WHAT THE EXERCISE ASKS -> State how many lines of the entries include the string "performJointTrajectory", please, leaving out everything but the number.
+++ EXTRACTED DATA +++
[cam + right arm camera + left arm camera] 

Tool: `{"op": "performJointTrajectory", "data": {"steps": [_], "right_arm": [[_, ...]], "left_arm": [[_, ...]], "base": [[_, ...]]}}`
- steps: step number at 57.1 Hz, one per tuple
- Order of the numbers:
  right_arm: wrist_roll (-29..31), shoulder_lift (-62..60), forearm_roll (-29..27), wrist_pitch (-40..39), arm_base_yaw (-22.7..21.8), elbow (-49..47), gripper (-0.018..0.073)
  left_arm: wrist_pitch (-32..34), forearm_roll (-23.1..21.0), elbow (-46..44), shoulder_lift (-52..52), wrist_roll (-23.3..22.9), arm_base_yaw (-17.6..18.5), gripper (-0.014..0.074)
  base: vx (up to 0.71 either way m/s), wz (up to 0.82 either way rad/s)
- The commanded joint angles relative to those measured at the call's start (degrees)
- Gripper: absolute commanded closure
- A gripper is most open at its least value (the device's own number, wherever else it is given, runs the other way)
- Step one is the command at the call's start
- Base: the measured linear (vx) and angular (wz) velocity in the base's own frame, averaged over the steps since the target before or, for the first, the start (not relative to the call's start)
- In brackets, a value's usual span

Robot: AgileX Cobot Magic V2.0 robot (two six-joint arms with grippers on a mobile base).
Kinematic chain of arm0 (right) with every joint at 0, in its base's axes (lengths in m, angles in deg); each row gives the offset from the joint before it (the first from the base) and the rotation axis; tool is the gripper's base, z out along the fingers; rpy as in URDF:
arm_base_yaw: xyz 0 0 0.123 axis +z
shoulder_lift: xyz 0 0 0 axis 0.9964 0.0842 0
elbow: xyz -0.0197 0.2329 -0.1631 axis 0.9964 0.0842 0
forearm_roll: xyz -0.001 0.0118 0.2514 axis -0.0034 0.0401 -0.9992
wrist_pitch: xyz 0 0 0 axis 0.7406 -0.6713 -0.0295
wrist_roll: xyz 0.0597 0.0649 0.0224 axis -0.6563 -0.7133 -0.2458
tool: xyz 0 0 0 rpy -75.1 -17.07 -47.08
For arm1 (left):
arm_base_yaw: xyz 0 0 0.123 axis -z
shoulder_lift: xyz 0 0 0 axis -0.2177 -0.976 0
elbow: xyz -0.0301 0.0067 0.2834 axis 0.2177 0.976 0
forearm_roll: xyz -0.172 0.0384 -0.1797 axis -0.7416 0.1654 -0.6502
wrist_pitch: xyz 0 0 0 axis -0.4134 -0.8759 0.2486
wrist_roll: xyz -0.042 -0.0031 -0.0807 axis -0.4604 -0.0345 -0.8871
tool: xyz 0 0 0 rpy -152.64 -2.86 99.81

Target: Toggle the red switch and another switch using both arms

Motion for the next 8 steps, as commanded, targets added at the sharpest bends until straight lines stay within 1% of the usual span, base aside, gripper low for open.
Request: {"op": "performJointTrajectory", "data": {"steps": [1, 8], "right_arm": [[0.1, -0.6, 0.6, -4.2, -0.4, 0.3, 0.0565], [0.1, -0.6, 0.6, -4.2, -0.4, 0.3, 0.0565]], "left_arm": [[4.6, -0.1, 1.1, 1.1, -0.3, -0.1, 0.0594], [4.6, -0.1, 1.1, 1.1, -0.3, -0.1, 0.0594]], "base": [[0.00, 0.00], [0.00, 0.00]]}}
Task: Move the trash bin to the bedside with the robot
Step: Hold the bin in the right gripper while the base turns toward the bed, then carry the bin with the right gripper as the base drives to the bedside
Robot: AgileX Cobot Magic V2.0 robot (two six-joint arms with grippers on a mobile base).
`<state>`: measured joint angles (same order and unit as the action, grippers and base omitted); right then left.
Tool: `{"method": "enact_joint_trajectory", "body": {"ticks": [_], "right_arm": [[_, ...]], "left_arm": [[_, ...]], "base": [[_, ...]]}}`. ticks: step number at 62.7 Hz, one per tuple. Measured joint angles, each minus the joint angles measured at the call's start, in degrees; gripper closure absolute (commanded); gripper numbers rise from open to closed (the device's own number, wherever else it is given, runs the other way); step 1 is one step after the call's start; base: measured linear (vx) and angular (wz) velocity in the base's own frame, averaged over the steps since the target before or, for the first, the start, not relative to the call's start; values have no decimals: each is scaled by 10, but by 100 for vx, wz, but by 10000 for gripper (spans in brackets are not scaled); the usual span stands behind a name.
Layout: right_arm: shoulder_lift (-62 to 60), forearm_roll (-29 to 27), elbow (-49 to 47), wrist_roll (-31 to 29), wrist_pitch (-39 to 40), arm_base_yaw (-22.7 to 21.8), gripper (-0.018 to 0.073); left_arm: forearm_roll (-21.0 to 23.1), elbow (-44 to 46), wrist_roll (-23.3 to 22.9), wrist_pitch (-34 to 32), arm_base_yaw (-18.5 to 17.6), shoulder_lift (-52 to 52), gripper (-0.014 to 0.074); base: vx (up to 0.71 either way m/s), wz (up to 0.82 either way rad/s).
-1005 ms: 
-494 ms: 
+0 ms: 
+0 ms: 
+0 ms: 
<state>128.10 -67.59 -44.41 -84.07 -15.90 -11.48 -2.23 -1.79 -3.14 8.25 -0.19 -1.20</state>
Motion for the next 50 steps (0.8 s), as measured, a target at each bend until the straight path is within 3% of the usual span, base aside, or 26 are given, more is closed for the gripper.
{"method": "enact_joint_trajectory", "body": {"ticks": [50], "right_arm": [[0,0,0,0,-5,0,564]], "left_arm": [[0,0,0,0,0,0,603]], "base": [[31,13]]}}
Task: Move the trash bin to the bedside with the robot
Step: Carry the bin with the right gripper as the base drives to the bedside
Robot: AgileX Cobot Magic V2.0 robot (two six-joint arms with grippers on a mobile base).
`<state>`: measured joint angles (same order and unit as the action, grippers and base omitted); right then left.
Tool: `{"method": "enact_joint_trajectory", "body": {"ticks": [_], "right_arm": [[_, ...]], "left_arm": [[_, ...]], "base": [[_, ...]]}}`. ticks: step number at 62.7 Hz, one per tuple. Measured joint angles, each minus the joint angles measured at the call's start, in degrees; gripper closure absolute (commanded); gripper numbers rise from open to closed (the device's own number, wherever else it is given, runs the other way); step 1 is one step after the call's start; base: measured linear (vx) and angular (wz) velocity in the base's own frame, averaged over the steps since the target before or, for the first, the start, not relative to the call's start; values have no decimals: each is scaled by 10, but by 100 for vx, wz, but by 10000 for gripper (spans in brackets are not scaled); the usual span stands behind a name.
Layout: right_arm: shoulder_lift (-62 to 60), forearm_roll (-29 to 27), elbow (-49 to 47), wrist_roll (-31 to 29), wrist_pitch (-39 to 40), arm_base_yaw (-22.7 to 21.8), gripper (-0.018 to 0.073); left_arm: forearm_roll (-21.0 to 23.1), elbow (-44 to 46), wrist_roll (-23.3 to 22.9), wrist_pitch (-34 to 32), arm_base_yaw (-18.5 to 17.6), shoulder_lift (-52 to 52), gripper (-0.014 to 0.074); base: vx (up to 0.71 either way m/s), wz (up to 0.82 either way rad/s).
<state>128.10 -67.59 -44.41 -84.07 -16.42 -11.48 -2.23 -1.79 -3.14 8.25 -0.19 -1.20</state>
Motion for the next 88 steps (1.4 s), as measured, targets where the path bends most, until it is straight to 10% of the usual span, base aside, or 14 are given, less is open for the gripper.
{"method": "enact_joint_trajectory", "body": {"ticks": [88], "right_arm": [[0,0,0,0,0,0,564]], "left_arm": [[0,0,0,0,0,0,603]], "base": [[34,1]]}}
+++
EXERCISE RESULT -> 2